Mitral valve aneurysm: clinical features, echocardiographic-pathologic correlations.

作者信息

Reid C L, Chandraratna A N, Harrison E, Kawanishi D T, Chandrasoma P, Nimalasuriya A, Rahimtoola S H

出版信息

J Am Coll Cardiol. 1983 Sep;2(3):460-4. doi: 10.1016/s0735-1097(83)80272-1.

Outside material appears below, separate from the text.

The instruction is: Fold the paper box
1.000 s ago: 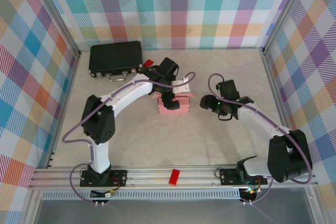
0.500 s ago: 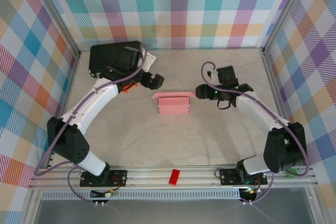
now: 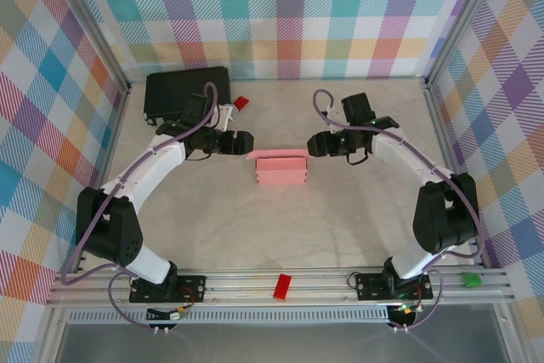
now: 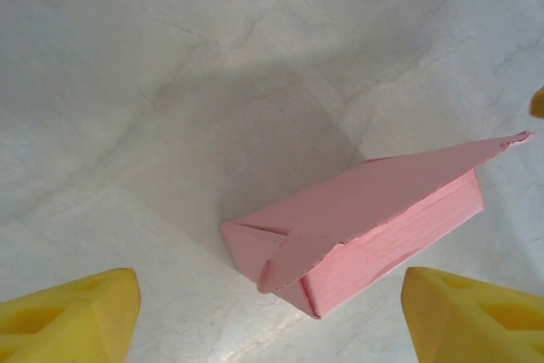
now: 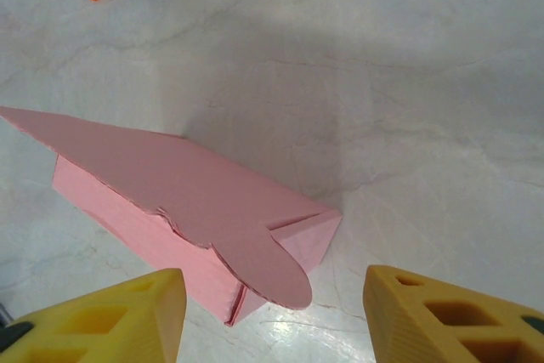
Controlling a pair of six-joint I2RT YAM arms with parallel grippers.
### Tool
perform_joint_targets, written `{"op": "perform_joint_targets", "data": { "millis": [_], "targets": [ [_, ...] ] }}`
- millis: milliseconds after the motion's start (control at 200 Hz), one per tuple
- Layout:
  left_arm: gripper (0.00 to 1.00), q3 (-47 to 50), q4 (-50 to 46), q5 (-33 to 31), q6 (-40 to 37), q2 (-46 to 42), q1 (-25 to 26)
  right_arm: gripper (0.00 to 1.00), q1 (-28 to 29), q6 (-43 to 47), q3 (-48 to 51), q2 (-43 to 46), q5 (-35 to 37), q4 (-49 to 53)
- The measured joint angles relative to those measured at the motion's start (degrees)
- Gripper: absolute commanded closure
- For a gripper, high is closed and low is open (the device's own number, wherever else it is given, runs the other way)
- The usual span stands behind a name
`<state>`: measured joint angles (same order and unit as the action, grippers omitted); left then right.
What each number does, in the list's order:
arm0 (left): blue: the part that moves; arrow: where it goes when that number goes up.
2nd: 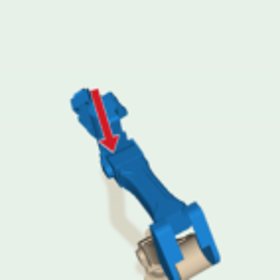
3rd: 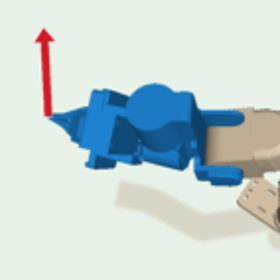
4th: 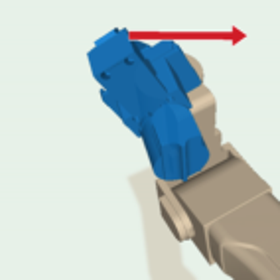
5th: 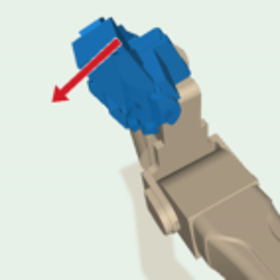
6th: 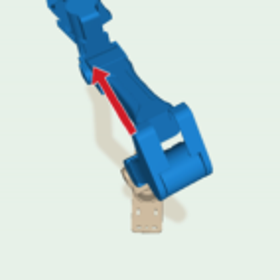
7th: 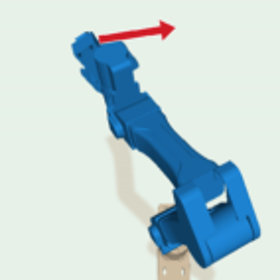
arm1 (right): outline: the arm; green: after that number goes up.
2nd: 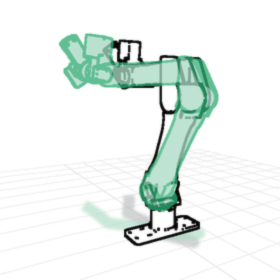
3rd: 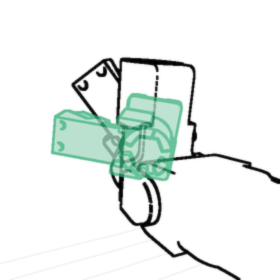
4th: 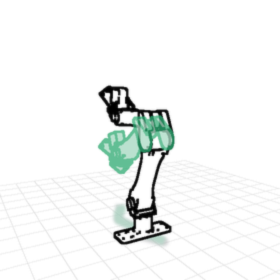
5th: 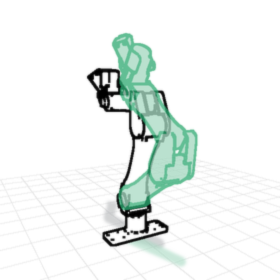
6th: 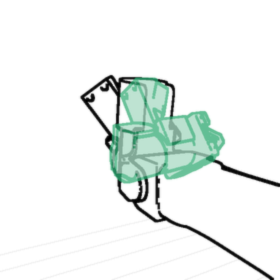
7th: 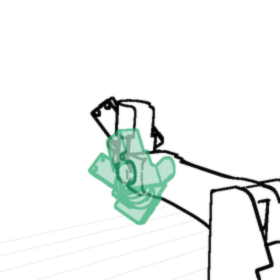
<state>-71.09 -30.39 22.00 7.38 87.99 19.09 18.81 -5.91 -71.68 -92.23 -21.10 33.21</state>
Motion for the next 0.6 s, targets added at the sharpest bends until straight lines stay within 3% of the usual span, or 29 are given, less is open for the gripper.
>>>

DOI:10.1016/s0735-1097(83)80272-1
PMID:6875109
Abstract

Aneurysm of the mitral valve occurs most commonly in association with infective endocarditis of the aortic valve. The probable mechanism of its formation is destruction of the aortic valve which results in a regurgitant jet that strikes the anterior leaflet of the mitral valve, creating a secondary site of infection leading to the development of an aneurysm. Perforation of these aneurysms may occur, resulting in mitral regurgitation and pulmonary edema from a ventricle already volume overloaded from aortic regurgitation. This report describes the clinical and echocardiographic-pathologic findings in five patients with pathologically proven aneurysm of the mitral valve. There are no clinical features that appear specific for this abnormality. The two-dimensional echocardiographic feature that is helpful in the diagnosis is a bulge of the mitral valve leaflet toward the left atrium that persists throughout the cardiac cycle. Preoperative diagnosis is important because a mitral valve aneurysm may produce serious complications and is frequently overlooked during surgery. Repair of the aneurysm may be feasible; otherwise, valve replacement becomes necessary. Careful two-dimensional echocardiographic examination should be done in patients with left-sided infective endocarditis to detect an aneurysm of the mitral valve.

摘要

二尖瓣动脉瘤最常与主动脉瓣感染性心内膜炎相关。其形成的可能机制是主动脉瓣破坏,导致反流束冲击二尖瓣前叶,形成继发感染部位,进而发展为动脉瘤。这些动脉瘤可能发生穿孔,导致二尖瓣反流以及因主动脉反流已使心室容量超负荷而引发肺水肿。本报告描述了5例经病理证实的二尖瓣动脉瘤患者的临床及超声心动图 - 病理检查结果。对于这种异常情况,没有特定的临床特征。有助于诊断的二维超声心动图特征是二尖瓣叶向左心房膨出,且在整个心动周期持续存在。术前诊断很重要,因为二尖瓣动脉瘤可能产生严重并发症,且在手术中常被忽视。动脉瘤修复可能可行;否则,就需要进行瓣膜置换。对于左侧感染性心内膜炎患者,应进行仔细的二维超声心动图检查以检测二尖瓣动脉瘤。